But she didn’t care about being right. She’d just make everything up to suit her. Everything was a fairy or a mermaid or a unicorn. And then to really get me going, she’d throw an elephant or a pig or something in there. Then she’d tell crazy stories about them that had no logic, except to her, I guess, and insist they were true. And I’d just get fed up and call her a stupid idiot who didn’t understand science, and go inside.

Needless to say, I regretted that a year later when my last glimpse of her tear-streaked, terrified face was from separate pens as we were sold apart, punished for something I alone had done. And then I didn’t see the stars for three years.

But I kept on hearing her voice—in the fields, on the whipping post, in the punishment cage. Who cares if they’re not right? She’d demand. What is “right,” anyway? No one owns the sky. In my stories, no one owns anything or anyone.

It was a nice thought. Really nice. Problem was, I wasn’t like her. I couldn’t tell stories, nor did I really believe in them. But I could lie. Holy shit, could I lie. The same muscle that made me logical helped me manipulate logic—which I did, often, to protect my sister at the price of my own skin.

And I could steal. Hell, it was how I’d gotten where I was right now—stealing and lying and scheming and bribing and calling in favors from everyone I knew, slave and free, to get myself sold to where I needed to be. And here I was, scheming and lying and stealing again because if I got beaten up, deemed trouble, and sent back because of this screeching little kid next to me, I’d fail.

And I’d already failed with my mother. I could not, would not , fail with my sister. I’d make up for what I’d done and make sure freedom, for her, would be more than just a story. And if the only freedom I ever found was dying doing that , well, it would still be a happier ending than most of us get.

So instead of making up stories for this kid, I stole them. From memory, out of the only comic book I’d ever been able to call my own, one my old master’s son had left out in the rain and then decided it had been rendered suitable only for a slave to have. I’d treasured it. Of course, I’d been illiterate, too, then, so as near as I could figure it, the bad guys were the ancient Romans trying to invade Gaul and boss everybody around, and the good guy, Asterix, fought back using his brains and his fists. And if my master’s son hadn’t been too stupid to realize how much a slave could relate to that, he never would have given me the comic.

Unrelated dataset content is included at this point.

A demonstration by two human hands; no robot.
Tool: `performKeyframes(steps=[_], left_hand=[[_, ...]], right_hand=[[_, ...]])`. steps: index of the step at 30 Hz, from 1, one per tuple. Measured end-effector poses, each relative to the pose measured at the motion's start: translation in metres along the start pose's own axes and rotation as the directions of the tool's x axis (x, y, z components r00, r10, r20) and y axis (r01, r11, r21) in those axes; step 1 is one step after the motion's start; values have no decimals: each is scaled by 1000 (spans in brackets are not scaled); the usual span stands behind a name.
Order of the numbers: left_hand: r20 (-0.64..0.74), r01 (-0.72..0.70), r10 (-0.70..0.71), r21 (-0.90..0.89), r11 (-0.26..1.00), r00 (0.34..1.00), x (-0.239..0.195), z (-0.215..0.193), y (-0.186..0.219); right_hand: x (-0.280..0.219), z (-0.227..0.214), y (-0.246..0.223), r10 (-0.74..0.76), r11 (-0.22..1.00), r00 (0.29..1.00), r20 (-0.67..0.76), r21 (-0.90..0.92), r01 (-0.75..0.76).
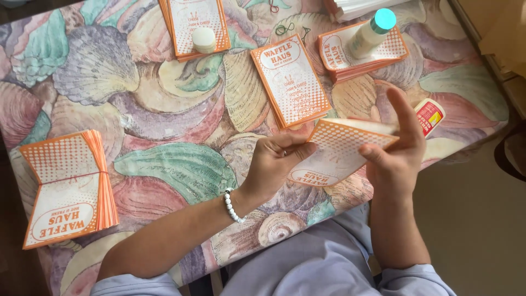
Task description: Applying glue to the edges of paper bags and folding them to assemble or seal them.
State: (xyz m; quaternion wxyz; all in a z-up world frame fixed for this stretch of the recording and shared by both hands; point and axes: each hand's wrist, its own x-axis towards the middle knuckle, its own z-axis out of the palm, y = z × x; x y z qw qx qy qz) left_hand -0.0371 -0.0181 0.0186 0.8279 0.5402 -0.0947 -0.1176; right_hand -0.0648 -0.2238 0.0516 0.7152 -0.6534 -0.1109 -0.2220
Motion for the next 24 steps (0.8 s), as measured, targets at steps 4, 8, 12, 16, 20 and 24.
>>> performKeyframes(steps=[4, 8, 12, 16, 20, 24], left_hand=[[75, 38, -29, -123, 992, 997, -4, 1, 29], [130, -90, 87, 11, 996, 988, 0, 4, 59], [93, -273, 256, 296, 916, 962, 1, 9, 80], [139, -363, 336, 395, 844, 932, -2, 6, 85], [154, -422, 398, 465, 778, 904, -4, 8, 84], [186, -504, 487, 535, 678, 853, -3, 6, 85]], right_hand=[[-10, 10, -18, -31, 981, 979, -204, -195, -10], [-11, 22, -33, -39, 954, 981, -187, -299, -19], [-14, 27, -36, -29, 943, 990, -135, -332, -18], [-10, 34, -47, 1, 946, 993, -122, -321, -41], [-6, 32, -54, 5, 917, 999, -40, -397, -21], [22, 35, -77, -150, 700, 915, 374, -613, 366]])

“You know what Asterix told those Roman bullies when they tried to push him around?” I said to the boy in German because it was all he understood, putting on my best storytelling voice, like her . Curious, he sniffled and wriggled a bit closer, though, like all of us, the chains on his ankles bolted him to the bulkhead. Unlike me and a few others onboard who couldn’t be trusted, though, he didn’t have a muzzle fastened to his head with leather straps. Luckily, the wire cage over my mouth only prevented me from biting, not from talking. “He looked them right in the eye and said, ‘You might be bigger, but I’ve got friends and a whole lot of smarts. And that beats muscle any day of the week.’”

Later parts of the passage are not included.